## Problem requirements
Among the entries below, take the line with "on the pink" and the line with "on the dark", and output them and every line between them exactly, with nothing else.

(Data extracted from a collection)
::::::::::

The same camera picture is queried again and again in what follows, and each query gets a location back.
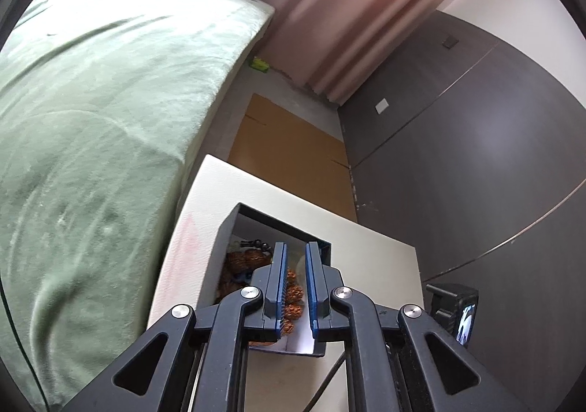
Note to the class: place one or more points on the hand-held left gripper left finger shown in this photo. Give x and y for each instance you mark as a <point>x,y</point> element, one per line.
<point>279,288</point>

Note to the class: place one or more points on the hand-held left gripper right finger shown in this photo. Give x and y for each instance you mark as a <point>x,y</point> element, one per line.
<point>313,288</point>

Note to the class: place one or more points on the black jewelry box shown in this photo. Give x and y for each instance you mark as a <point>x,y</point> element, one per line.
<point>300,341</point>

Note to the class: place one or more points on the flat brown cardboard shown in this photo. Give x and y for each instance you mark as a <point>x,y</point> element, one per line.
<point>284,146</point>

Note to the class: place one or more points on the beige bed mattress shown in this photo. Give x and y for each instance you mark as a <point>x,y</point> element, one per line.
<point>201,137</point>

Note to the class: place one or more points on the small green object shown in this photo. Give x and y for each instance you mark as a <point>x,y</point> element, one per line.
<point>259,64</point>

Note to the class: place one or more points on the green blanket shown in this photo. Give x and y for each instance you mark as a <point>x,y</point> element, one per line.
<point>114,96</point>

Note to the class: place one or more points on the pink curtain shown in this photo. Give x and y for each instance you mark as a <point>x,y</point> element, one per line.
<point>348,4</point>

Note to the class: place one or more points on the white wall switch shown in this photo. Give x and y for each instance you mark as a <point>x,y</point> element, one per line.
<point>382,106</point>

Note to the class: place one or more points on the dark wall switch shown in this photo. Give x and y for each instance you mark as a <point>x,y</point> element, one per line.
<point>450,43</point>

::::::::::

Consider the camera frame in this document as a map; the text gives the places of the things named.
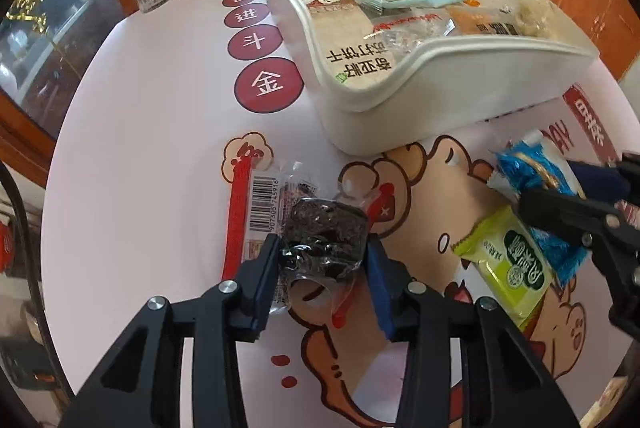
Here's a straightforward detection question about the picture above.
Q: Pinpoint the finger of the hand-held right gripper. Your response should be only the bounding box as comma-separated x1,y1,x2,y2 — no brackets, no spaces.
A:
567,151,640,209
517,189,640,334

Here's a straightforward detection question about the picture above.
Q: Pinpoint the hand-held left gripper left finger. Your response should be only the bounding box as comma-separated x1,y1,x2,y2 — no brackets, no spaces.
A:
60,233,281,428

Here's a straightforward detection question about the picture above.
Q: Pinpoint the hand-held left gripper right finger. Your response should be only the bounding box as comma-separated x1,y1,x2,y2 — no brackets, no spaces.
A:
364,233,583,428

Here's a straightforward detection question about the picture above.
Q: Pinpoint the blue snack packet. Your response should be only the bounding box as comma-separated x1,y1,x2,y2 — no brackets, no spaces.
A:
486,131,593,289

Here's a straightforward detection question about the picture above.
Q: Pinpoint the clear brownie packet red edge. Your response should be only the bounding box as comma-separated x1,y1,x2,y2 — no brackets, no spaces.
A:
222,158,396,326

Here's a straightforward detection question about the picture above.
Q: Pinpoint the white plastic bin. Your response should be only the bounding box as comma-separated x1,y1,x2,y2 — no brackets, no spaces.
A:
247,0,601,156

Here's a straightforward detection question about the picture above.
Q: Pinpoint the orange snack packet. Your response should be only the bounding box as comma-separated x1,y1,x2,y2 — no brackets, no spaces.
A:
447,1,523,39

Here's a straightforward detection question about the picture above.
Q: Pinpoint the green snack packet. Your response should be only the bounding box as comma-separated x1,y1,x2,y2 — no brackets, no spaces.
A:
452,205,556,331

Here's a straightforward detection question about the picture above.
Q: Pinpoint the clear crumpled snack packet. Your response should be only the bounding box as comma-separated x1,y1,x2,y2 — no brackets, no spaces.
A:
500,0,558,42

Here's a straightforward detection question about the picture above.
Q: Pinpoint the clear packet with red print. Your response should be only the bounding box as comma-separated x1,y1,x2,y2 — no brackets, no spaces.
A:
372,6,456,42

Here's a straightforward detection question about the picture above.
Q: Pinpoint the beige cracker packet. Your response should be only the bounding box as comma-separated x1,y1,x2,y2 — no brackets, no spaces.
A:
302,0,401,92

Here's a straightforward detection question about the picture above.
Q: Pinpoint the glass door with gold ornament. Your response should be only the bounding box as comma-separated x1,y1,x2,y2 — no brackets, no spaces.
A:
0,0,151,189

::::::::::

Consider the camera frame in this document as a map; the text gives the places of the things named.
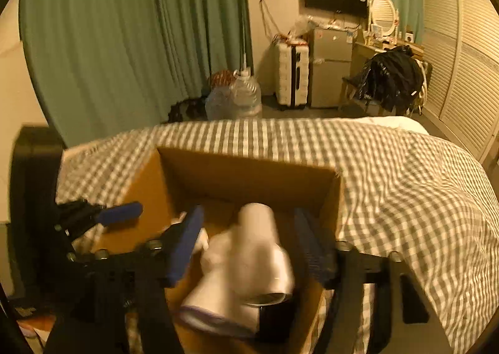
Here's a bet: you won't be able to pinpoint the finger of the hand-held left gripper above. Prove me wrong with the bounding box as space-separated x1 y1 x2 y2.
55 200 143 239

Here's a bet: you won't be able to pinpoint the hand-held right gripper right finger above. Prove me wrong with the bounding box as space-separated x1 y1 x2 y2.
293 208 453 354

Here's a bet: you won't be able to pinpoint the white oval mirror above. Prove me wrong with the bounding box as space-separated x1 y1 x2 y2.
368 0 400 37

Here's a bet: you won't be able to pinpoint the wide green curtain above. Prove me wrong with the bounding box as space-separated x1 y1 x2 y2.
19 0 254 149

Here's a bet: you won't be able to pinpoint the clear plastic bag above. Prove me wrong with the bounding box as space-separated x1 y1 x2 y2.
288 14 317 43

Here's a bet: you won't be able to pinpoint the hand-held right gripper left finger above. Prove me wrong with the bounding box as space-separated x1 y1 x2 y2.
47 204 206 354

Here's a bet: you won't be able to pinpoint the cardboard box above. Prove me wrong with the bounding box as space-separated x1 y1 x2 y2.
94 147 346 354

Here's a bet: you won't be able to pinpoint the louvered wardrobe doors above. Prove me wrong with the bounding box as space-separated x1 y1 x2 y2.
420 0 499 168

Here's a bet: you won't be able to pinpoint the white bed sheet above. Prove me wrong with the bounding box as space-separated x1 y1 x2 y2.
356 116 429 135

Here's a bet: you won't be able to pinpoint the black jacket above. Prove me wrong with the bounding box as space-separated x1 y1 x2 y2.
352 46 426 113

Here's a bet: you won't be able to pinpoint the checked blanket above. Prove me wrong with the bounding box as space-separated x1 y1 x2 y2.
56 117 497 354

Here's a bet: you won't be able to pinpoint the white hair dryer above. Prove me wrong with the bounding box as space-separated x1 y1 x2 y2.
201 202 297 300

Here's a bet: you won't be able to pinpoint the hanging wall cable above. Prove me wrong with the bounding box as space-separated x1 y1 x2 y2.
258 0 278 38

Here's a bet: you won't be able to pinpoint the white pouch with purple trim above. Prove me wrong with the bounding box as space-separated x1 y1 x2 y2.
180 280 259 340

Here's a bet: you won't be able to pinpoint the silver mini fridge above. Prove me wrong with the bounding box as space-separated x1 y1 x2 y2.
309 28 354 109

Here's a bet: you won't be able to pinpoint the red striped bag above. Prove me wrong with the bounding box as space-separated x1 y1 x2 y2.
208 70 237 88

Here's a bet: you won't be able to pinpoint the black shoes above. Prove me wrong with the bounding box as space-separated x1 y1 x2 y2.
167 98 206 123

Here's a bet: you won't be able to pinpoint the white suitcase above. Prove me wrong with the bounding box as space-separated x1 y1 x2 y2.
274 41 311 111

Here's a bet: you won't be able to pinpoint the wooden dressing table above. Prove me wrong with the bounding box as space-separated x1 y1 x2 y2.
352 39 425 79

::::::::::

## Output
Note to the class: place one or more points on the pink curtain shown in this photo. Give x and y for each instance you mark as a <point>x,y</point> element, one per line.
<point>348,4</point>

Note to the class: place one or more points on the white wall switch shown in this photo. Give x and y for each instance you mark as a <point>x,y</point> element, one per line.
<point>382,106</point>

Note to the class: place one or more points on the dark wall switch shown in this photo. Give x and y for each instance you mark as a <point>x,y</point> element, one per line.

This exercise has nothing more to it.